In both EOS-Yb NPs and EOS NPs the C 1s and O 1s spectra resemble to the XPS spectra of PMMA. The band at 532 eV (C=O) and the one at 533.5 eV (C–O) are shifted to higher binding energies than in PMMA, 0.7 and 1eV respectively.³⁰

The Br 3d spectra of EOS-Yb NPs and EOS NPs are very similar, but new bands appear at higher binding energies for EOS-Yb, which can be assigned to the Br coordinated to Yb.³¹

The typical absorption and emission spectra of EOS were observed upon excitation at 530 nm of colloidal dispersions of EOS-Yb NPs in DMSO-d₆ under air (Fig. 2). The EOS-Yb NPs downshifting (DS) emission is centered at 574 nm with a lifetime of 5.11 ns (Fig. 2 inset) and a quantum yield (QY) of 0.85.

Fig. 2 Optical properties of EOS-Yb NPs: Absorption spectrum (black line). Downshifting (blue line) and antenna effect (red line); λ_ex = 530 nm. Upconversion emission (yellow line); (λ_ex = 980 nm). Inset: Kinetic traces at λ_ex = 530 nm and λ_em = 980 nm (top) and λ_ex = 530 nm and λ_em = 574 nm (bottom). All measurements were carried out in DMSO-d₆.

Given the fact that EOS-Yb NPs contain an organic chromophore (EOS) and a lanthanide (Yb), when EOS was excited at 530 nm, Yb emitted at 980 nm due to the antenna effect (Fig. 2) with a lifetime of 8.8 μs (Fig. 2 inset). The Stokes shift was 406 nm.

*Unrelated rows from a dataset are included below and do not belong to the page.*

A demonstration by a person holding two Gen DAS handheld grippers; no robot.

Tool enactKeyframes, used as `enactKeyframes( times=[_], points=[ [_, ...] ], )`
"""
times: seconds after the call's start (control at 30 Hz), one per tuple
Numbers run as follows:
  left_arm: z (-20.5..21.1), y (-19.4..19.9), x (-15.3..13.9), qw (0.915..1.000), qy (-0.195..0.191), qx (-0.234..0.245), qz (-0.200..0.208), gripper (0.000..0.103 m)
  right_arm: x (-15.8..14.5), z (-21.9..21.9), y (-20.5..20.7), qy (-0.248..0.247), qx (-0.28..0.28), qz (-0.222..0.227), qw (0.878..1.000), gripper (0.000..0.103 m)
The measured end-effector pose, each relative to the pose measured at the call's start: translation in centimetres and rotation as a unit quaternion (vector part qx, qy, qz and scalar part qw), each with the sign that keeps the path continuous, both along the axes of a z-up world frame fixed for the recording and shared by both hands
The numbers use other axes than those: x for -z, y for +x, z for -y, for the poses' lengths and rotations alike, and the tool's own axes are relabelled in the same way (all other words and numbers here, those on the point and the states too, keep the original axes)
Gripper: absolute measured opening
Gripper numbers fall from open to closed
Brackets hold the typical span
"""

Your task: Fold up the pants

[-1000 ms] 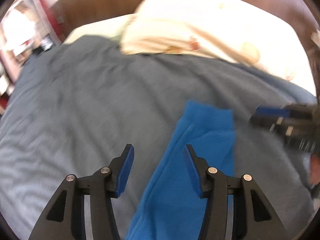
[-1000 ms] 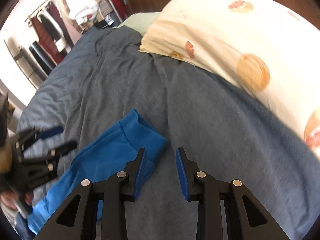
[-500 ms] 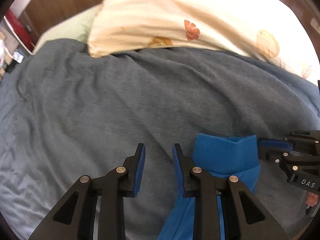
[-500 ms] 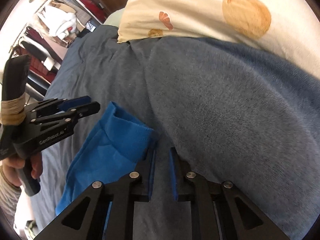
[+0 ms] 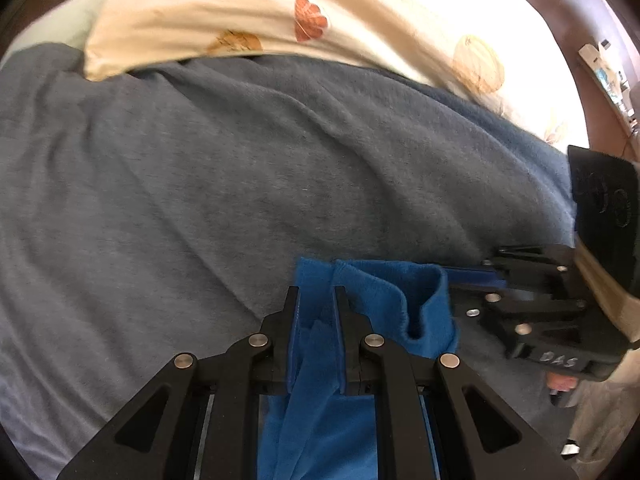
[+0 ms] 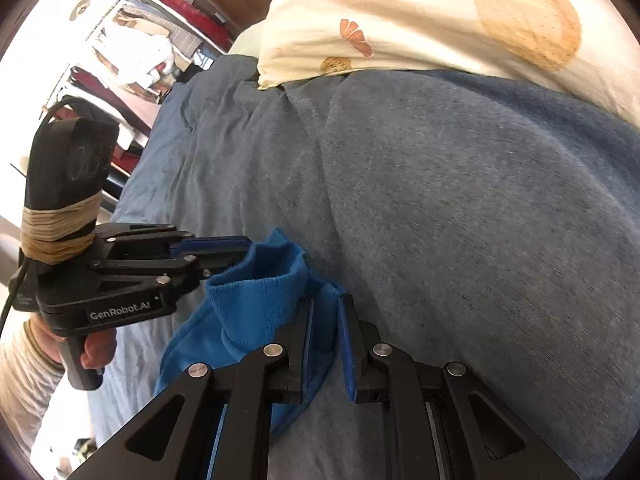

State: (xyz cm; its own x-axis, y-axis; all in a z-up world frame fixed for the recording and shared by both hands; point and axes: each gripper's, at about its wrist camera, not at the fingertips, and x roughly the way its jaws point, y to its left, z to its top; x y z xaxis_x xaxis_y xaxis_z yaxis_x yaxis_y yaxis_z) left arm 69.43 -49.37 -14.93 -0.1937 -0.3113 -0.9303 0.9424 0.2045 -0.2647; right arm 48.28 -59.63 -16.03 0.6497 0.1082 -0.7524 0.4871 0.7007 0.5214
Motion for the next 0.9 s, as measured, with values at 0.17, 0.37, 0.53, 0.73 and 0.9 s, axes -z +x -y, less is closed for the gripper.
enactKeyframes(
  times=[0.17, 0.37, 0.53, 0.73, 0.9],
  points=[
    [0.4, 0.1, 0.9, 1.0000, 0.008, 0.003, -0.001, 0.027, 0.8, 0.5, 0.5, 0.008, -0.001, -0.016, 1.000, 0.016],
    [1.2, 0.7, 2.2, 0.9998, 0.018, -0.004, -0.013, 0.037, 1.7, 1.1, 0.7, 0.031, 0.011, -0.019, 0.999, 0.017],
    [2.4, 2.0, 3.5, 0.9981, 0.017, -0.020, -0.056, 0.024, 2.4, 1.3, 1.2, 0.047, 0.015, -0.018, 0.999, 0.017],
    [0.9, 3.3, 2.4, 0.9958, -0.010, -0.046, -0.078, 0.009, 1.5, 1.0, 1.3, 0.039, 0.020, -0.014, 0.999, 0.009],
    [0.7, 2.2, -0.8, 0.9968, -0.057, -0.041, -0.038, 0.006, -1.6, 0.0, 0.2, -0.012, 0.028, 0.004, 1.000, 0.008]
  ],
)
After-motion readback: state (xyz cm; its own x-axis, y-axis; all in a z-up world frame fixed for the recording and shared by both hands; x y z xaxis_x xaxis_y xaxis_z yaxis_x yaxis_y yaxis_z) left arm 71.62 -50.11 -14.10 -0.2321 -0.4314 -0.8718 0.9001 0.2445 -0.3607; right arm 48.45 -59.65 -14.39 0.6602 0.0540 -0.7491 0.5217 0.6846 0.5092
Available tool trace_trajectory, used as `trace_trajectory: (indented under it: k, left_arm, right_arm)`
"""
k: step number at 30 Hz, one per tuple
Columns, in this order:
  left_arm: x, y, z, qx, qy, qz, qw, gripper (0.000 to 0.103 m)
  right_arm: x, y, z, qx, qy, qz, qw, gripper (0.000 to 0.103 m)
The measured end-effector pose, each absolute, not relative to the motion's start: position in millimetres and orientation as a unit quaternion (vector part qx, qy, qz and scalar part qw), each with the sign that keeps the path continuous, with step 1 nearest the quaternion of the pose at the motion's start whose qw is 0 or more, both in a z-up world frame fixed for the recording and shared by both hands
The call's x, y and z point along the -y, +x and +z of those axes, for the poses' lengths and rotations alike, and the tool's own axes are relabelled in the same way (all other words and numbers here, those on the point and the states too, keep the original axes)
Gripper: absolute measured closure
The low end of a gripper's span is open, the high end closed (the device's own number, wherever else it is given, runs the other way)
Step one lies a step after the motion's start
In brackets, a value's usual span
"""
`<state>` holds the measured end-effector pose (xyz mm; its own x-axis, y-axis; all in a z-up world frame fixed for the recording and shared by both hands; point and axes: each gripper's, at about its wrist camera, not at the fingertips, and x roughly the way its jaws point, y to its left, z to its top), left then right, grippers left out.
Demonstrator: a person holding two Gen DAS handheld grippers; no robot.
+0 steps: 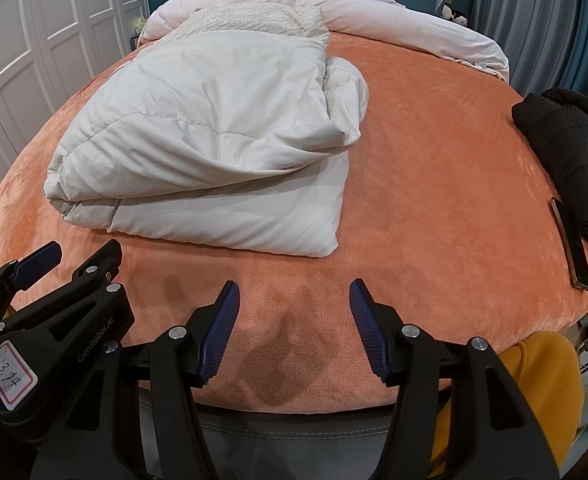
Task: Fold large clothes
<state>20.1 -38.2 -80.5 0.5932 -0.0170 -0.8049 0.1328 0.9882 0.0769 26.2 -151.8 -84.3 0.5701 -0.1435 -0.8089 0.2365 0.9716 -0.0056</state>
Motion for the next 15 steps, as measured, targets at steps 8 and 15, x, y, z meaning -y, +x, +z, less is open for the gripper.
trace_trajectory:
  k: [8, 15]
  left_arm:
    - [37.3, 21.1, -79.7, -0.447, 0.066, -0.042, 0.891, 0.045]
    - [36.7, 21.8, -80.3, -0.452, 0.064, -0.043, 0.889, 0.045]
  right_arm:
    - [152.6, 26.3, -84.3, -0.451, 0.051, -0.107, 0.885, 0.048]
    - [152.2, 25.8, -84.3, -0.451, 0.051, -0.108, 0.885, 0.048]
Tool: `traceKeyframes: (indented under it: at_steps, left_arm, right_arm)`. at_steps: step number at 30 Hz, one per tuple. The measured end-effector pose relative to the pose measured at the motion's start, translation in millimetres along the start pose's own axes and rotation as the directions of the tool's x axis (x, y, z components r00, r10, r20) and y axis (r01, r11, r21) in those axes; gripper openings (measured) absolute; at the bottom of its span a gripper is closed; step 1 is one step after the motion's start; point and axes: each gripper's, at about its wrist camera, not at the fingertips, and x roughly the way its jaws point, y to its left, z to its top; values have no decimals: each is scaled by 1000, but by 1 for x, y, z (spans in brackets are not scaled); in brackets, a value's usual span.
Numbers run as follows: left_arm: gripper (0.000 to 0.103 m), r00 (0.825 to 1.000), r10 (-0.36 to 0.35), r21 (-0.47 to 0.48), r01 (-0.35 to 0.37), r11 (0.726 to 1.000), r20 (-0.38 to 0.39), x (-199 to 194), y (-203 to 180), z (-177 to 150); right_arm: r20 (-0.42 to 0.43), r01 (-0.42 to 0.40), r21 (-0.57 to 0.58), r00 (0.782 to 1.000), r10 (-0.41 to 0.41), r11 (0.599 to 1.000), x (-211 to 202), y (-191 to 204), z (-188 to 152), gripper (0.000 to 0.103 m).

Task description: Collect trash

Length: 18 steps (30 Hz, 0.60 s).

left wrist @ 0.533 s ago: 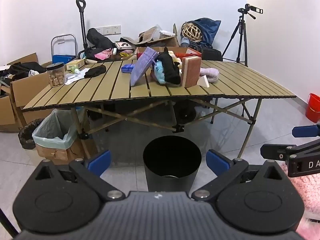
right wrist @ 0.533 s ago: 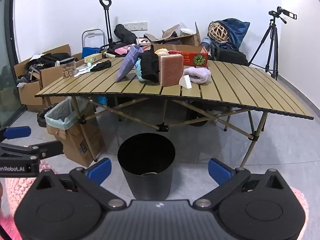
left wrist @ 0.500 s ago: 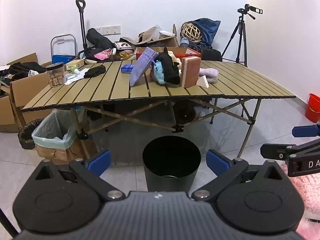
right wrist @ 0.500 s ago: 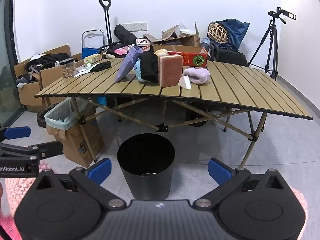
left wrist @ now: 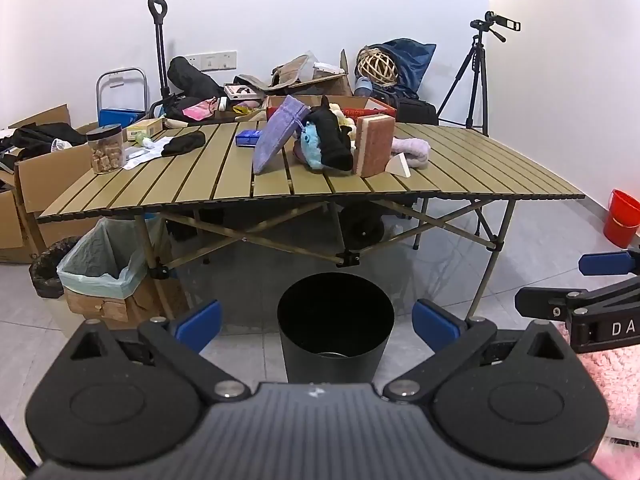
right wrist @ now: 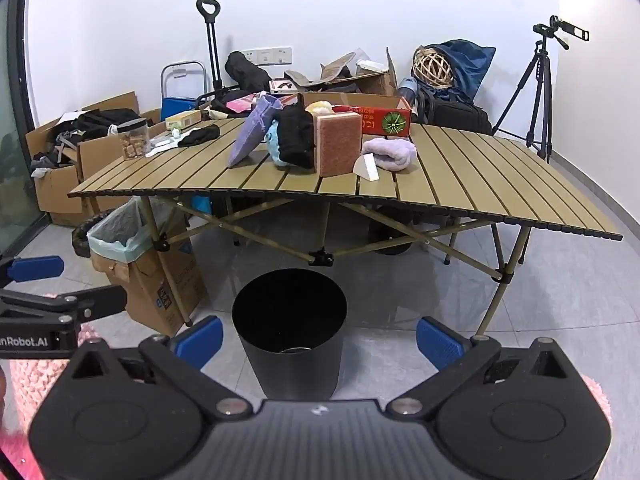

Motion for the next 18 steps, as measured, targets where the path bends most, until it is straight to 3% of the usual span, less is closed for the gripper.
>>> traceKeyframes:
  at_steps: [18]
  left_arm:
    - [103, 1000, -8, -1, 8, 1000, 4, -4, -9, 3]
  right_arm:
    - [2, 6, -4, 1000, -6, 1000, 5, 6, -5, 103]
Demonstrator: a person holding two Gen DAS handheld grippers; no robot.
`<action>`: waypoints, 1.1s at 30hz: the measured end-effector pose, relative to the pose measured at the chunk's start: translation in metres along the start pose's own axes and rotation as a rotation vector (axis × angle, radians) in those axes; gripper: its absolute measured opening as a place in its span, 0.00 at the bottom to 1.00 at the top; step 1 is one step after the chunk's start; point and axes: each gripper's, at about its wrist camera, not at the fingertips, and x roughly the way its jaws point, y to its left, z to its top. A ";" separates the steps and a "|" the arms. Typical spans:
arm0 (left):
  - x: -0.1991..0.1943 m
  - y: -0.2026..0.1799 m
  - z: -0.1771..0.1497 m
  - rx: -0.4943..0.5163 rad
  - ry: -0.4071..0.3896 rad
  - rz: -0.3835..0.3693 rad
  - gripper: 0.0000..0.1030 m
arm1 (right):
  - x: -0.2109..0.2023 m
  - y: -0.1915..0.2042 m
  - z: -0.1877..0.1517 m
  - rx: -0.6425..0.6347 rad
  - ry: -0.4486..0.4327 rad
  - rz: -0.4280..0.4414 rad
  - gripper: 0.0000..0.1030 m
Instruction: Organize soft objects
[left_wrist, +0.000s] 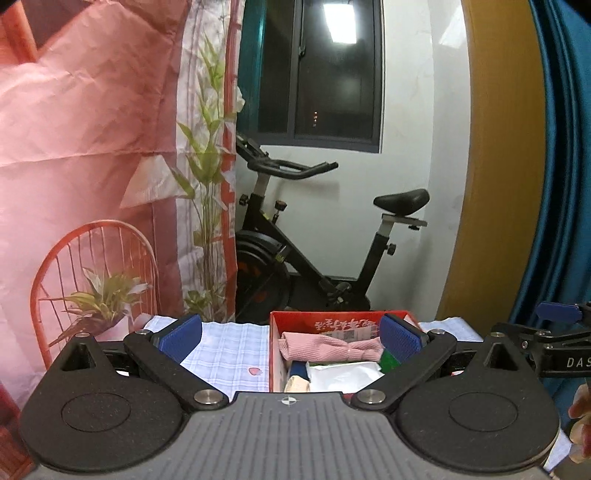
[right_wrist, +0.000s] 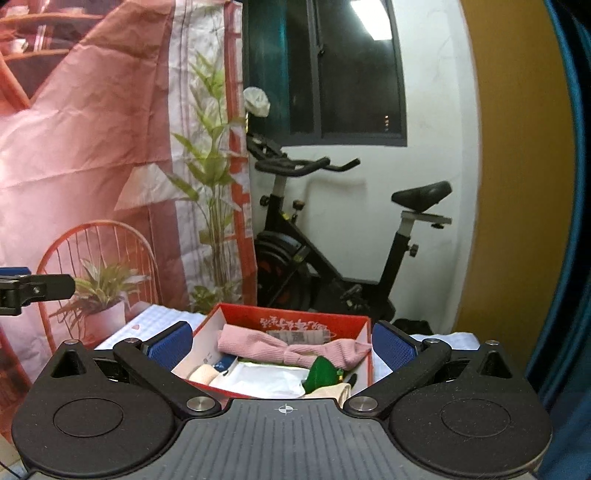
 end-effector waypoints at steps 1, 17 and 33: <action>-0.006 0.000 0.001 -0.002 -0.006 -0.003 1.00 | -0.007 0.000 0.002 0.002 -0.004 -0.002 1.00; -0.020 -0.006 0.002 0.032 -0.043 0.072 1.00 | -0.041 0.002 0.013 -0.025 -0.014 -0.034 1.00; -0.023 -0.003 0.000 0.020 -0.049 0.086 1.00 | -0.034 0.004 0.009 -0.016 -0.004 -0.049 1.00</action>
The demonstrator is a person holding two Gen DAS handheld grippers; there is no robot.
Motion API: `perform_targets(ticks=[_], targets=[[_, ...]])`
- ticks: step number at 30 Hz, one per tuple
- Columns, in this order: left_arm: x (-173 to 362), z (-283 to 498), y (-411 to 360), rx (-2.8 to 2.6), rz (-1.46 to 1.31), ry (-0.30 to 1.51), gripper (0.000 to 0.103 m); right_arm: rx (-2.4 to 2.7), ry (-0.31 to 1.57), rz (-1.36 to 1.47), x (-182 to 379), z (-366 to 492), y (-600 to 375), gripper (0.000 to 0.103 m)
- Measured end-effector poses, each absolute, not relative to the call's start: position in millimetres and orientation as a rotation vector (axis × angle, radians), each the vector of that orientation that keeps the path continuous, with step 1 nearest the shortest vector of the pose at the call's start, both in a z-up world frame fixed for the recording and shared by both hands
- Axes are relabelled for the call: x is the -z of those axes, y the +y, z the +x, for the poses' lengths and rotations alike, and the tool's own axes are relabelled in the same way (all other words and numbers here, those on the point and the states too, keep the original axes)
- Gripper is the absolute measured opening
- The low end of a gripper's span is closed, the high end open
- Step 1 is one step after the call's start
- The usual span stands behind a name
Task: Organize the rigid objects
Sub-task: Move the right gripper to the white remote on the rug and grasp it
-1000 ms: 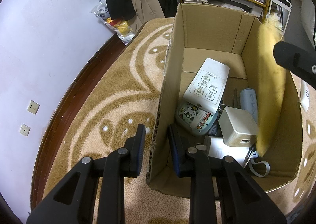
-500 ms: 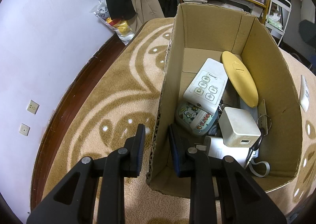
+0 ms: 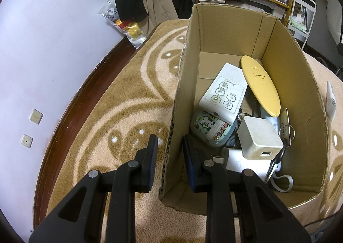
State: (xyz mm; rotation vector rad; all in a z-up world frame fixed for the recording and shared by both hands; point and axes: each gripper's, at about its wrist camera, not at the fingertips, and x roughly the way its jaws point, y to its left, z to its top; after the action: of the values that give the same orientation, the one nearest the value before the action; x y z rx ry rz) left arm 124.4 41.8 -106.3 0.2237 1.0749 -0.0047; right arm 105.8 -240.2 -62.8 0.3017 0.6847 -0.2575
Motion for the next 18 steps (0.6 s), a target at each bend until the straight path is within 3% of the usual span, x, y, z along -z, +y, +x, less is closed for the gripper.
perform_targets(ticks=[18], targets=[[105,124,39,0.001,0.234,1.070,0.024,0.411,0.801,0.444,138,116,-329,0.103]])
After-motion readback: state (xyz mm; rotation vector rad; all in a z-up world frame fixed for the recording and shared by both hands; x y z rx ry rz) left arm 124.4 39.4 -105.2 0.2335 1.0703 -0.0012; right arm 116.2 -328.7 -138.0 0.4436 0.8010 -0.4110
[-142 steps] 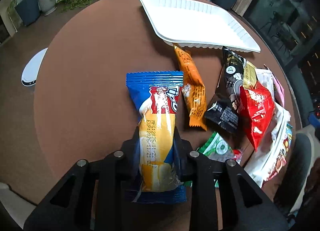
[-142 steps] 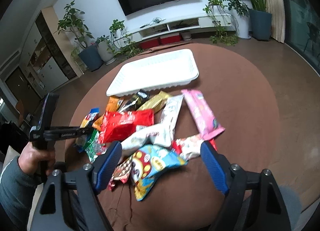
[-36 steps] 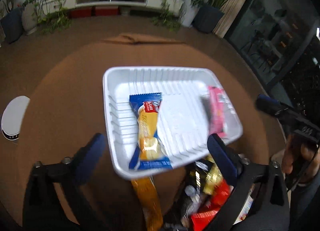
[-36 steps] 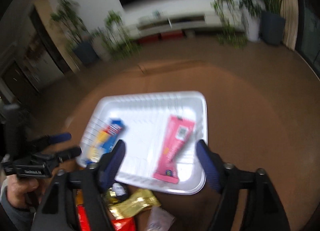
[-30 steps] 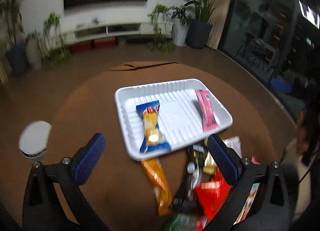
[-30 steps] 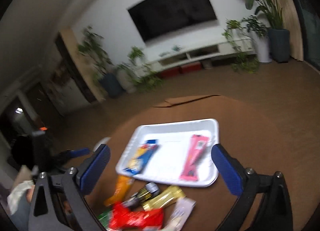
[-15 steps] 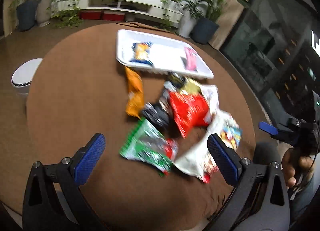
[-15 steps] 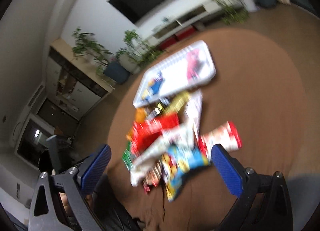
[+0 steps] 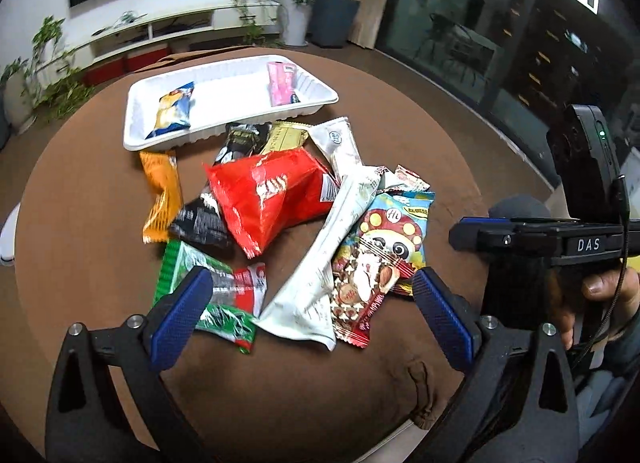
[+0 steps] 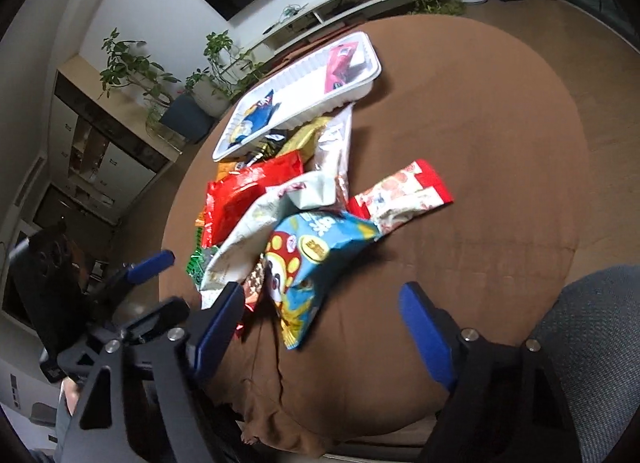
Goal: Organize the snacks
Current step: 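Open both tools and withdraw them from the white tray, then grasp the long white packet with the left tool while the right tool grasps the panda chip bag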
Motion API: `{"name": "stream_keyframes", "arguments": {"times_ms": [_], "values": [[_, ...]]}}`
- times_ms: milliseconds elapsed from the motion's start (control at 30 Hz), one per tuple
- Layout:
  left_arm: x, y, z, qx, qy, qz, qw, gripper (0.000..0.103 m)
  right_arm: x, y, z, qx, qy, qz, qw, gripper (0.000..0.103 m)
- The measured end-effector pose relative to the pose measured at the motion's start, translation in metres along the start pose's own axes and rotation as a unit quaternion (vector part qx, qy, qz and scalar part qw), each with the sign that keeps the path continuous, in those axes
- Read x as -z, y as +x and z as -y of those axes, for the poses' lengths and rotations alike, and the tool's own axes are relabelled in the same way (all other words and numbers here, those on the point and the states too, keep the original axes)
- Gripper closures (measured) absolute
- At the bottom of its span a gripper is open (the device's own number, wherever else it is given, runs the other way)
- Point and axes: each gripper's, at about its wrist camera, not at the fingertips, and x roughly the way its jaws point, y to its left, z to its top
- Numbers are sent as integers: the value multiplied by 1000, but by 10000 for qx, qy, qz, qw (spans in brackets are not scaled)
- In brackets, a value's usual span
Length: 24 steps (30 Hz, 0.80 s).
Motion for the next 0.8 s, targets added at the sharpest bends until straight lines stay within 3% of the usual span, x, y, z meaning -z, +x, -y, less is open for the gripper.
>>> {"name": "stream_keyframes", "arguments": {"times_ms": [167,233,467,533,800], "values": [[-21,11,3,54,463,-270,9985,30,4,1,2,-83,73,-97,9999,25],[-28,19,9,39,711,-453,9964,48,4,0,2,-70,77,-65,9999,27],[-39,50,25,41,1295,-1026,9862,55,5,-1,0,-133,60,-122,9998,33],[-41,59,28,30,1398,-1195,9829,70,6,0,-1,-126,7,-138,9998,35],[-47,85,20,-4,1421,-1585,9771,71,6,1,-3,-158,-75,-183,9997,40]]}}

Comparatively, the DS emission of EOS-Yb NPs (λ_ex = 530 nm) was 30% higher than that of EOS NPs (Fig. S3, ESI†). As expected, EOS NPs did not emit in the NIR region due to the absence of Yb.

As expected, EOS-Yb NPs also showed UC emission centered at 574 nm upon NIR excitation at 980 nm, which corresponds to an anti-Stokes shift of 448 nm. The UC emission was 20% higher for EOS-Yb NPs than for EOS NPs (Fig. S4, ESI†), even if EOS had similar absorption. Usually, the maximum emission wavelength of EOS is red-shifted at higher concentrations.³² The UC emission of EOS NP could be attributed to two-photon absorption.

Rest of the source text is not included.